Jodi, that is a beautiful story, thank you for sharing that with us! I love that your parents wanted a child so badly that they didn’t care where he/she came from. That is a beautiful love. How your brother came off the plane so open for love is touching, too. I love it. Thank you. I wish all stories were like this one. Now that your brother is older, does he think about the fact he’s adopted, does he long for his culture, or does he seem 100% content and like his place there is natural? My uncle that was adopted from Korea when he was around 2 years old feels no different than anyone else, and that is the way it should be! Thanks again, for sharing your heart warming story.

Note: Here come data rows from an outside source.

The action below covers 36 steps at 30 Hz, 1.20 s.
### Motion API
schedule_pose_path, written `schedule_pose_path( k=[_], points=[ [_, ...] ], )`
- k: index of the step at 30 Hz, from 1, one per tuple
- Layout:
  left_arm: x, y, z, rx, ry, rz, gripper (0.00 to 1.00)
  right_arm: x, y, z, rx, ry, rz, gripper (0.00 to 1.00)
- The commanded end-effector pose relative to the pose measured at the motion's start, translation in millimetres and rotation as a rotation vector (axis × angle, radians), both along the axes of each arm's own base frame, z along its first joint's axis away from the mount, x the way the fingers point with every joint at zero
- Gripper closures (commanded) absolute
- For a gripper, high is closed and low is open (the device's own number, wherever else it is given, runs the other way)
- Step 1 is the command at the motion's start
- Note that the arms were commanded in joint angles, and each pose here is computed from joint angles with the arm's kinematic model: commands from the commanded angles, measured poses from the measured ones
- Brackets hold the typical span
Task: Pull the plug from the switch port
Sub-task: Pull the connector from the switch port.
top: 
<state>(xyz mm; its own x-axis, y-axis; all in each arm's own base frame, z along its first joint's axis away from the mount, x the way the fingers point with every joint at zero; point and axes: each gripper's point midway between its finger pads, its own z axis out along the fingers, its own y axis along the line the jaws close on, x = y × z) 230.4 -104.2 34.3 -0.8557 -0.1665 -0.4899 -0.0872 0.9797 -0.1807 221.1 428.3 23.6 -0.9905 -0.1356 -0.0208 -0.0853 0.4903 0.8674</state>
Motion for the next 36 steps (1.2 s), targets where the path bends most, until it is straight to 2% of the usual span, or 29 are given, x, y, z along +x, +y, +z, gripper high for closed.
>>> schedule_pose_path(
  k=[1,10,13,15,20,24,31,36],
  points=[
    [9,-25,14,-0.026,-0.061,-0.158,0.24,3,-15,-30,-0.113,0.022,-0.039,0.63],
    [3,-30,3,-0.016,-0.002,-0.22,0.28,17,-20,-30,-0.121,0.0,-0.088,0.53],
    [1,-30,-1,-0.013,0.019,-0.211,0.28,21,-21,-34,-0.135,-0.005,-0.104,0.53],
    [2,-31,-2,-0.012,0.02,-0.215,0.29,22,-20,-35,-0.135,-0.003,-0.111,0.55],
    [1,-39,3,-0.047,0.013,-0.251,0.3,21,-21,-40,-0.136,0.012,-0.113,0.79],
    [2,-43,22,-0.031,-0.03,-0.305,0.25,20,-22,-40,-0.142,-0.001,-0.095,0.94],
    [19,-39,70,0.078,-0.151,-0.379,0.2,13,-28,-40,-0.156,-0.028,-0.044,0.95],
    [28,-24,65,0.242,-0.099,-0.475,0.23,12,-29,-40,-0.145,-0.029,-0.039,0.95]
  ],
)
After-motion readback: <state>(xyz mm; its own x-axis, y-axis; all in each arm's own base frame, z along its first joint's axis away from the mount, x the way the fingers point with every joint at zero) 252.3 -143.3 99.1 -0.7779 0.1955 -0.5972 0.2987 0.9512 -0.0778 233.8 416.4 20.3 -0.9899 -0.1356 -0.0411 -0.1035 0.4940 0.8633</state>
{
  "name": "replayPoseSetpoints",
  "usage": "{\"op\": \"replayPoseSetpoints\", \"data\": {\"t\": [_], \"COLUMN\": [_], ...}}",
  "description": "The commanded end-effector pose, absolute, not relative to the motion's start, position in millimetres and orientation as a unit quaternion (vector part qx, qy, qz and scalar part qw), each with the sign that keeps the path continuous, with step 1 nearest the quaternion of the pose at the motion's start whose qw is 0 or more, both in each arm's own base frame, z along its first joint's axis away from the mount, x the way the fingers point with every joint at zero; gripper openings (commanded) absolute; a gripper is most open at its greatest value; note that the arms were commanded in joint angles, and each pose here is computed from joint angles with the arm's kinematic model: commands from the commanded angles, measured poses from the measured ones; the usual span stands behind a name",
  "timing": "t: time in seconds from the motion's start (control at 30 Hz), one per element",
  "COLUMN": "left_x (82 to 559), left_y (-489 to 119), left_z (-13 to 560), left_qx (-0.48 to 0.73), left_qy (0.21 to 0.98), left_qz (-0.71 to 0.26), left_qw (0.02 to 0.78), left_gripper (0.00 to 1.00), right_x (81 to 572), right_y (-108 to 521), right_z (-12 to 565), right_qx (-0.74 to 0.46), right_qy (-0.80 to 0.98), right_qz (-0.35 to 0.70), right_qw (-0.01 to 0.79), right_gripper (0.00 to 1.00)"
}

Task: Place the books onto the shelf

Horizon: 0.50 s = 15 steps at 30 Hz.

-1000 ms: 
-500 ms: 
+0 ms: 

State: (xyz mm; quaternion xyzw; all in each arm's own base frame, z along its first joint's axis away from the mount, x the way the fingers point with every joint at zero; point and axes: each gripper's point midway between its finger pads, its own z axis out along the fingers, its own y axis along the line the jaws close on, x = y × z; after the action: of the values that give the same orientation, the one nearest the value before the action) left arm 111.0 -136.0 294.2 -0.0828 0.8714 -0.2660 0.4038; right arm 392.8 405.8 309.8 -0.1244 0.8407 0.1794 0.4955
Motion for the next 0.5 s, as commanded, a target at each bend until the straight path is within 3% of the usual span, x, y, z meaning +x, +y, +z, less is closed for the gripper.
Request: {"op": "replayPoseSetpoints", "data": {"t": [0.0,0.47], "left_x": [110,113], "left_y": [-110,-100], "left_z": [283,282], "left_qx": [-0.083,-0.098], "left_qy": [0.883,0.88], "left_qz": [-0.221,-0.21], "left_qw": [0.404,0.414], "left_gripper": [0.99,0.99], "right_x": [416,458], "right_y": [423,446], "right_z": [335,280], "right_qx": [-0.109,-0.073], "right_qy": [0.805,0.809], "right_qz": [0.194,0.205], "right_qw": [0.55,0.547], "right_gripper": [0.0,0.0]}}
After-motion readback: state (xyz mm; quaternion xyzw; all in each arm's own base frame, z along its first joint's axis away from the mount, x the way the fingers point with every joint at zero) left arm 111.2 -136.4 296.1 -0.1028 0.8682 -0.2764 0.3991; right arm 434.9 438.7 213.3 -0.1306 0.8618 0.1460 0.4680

Like your uncle, my brother feels no desire to know where he is from. We joke that because he hates rice, he would’ve starved to death if he’d stay there. He is now 28 and doesn’t really have much interest in the Philippine culture or the family he has there (he had several brothers and sisters). He’s as American as everyone else. There was a stint when classmates used to ask him why he is black (he’s not) and the rest of the family is white, but that faded quickly after it was all cleared up (that he was adopted) and everyone was cool with it. Green Bay, WI is very whitey mcwhiterton, so he does stand out a little. 😉
I’m glad to hear that! That means that your family was all he ever needed. I love to hear these stories! Your comment about Green Bay is HILARIOUS.